Auch die Bundestagsverwaltung prüft die Rechtmäßigkeit des Streams
Die EU-Kommission lässt zu allen größeren Online-Events Berichte erstellen, um mögliche Gesetzesverstöße zu dokumentieren. Auch zum Gespräch mit Musk soll es einen Bericht geben. Wann die Ermittlungen gegen X abgeschlossen werden, ist derzeit nicht bekannt. Kommt die EU-Kommission aber zum Schluss, dass X gegen das EU-Gesetz verstößt, drohen Bußgelder von bis zu sechs Prozent des weltweiten Jahresumsatzes des Unternehmens. In der kommenden Woche beleuchtet das EU-Parlament in einer Plenardebatte, wie die EU-Kommission mit Hilfe des DSA-Gesetzes schärfer gegen, Desinformation, Hassrede und Wahlbeeinflussung auf Online-Plattformen vorgehen kann. Wenig überraschend: Die AfD und andere extrem rechte Parteien wollen das DSA-Gesetz abschaffen.
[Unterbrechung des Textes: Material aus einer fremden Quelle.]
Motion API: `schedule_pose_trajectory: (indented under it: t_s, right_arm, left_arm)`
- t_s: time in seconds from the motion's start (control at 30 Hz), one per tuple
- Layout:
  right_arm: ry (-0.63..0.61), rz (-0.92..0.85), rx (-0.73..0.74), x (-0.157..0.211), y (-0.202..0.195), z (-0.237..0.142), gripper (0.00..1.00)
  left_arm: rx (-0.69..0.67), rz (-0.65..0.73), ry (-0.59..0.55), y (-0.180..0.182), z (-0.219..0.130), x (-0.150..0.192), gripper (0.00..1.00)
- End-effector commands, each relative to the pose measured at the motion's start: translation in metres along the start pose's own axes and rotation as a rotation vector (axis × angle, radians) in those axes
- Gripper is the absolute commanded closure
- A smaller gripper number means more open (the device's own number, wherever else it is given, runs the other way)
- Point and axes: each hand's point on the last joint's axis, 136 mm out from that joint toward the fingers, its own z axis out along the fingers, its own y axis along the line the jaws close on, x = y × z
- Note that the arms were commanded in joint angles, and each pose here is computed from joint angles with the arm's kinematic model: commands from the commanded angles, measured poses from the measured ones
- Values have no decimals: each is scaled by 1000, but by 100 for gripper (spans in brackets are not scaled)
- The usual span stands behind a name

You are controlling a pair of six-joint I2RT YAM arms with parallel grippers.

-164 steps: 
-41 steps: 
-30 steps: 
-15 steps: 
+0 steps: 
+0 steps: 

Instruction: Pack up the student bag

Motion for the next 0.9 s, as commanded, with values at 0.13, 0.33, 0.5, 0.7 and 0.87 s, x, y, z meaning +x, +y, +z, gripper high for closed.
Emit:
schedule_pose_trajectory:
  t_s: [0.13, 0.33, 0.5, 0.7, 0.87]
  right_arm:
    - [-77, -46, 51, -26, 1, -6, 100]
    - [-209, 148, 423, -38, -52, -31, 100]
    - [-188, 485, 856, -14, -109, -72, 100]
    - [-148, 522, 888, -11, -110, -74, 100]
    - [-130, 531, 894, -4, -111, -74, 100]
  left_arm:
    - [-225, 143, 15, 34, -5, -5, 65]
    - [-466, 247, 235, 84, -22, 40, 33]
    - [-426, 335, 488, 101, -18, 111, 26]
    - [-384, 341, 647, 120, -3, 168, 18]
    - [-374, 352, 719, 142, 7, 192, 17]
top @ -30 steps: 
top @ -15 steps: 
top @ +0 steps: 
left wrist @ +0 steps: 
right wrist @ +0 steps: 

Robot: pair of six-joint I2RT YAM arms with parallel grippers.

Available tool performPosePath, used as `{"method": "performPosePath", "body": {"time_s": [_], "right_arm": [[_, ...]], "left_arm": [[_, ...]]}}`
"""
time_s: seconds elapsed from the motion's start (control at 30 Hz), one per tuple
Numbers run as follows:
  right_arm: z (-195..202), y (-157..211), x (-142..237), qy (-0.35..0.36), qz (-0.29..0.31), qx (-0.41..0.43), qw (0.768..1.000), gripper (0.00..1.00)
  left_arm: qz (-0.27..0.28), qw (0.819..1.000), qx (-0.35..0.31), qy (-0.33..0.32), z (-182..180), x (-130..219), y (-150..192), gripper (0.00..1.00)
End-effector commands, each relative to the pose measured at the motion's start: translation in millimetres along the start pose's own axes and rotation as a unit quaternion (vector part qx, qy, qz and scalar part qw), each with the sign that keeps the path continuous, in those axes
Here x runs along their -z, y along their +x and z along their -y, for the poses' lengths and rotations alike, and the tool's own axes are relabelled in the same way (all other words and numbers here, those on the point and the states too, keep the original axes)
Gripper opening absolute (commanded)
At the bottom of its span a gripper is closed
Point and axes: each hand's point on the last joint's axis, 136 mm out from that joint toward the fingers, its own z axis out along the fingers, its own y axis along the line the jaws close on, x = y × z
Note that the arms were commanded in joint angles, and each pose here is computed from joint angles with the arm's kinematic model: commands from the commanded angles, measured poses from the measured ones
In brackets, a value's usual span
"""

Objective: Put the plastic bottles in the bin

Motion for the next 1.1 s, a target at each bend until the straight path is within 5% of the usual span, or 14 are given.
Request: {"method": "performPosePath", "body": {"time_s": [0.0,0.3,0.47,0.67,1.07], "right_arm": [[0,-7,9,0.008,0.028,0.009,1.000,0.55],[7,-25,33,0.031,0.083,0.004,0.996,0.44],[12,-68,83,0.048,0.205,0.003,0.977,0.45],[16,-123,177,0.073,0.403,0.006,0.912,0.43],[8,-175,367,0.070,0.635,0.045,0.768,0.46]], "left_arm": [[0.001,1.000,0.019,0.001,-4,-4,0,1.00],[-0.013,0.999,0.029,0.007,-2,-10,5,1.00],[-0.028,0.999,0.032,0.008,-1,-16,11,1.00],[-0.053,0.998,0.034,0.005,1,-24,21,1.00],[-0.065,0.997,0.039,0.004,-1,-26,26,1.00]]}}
Auch die Bundestagsverwaltung prüft die Rechtmäßigkeit des Livestreams mit Musk, wie sie am Donnerstag mitteilte. Es geht um den Vorwurf der illegalen Beeinflussung des Bundestagswahlkampfs. Die Verwaltung in Berlin prüft, ob Musks Livestream und die damit verbundene Reichweite für AfD-Inhalte als illegale Parteispende einzustufen ist. „Die Bundestagsverwaltung führt im vorliegenden Fall derzeit eine Sachverhaltsklärung durch“, so ein Sprecher. Kritiker wie die Organisation LobbyControl sehen den Livestream als politische Werbung an, da solche enormen Reichweiten normalerweise für sehr viel Geld verkauft würden.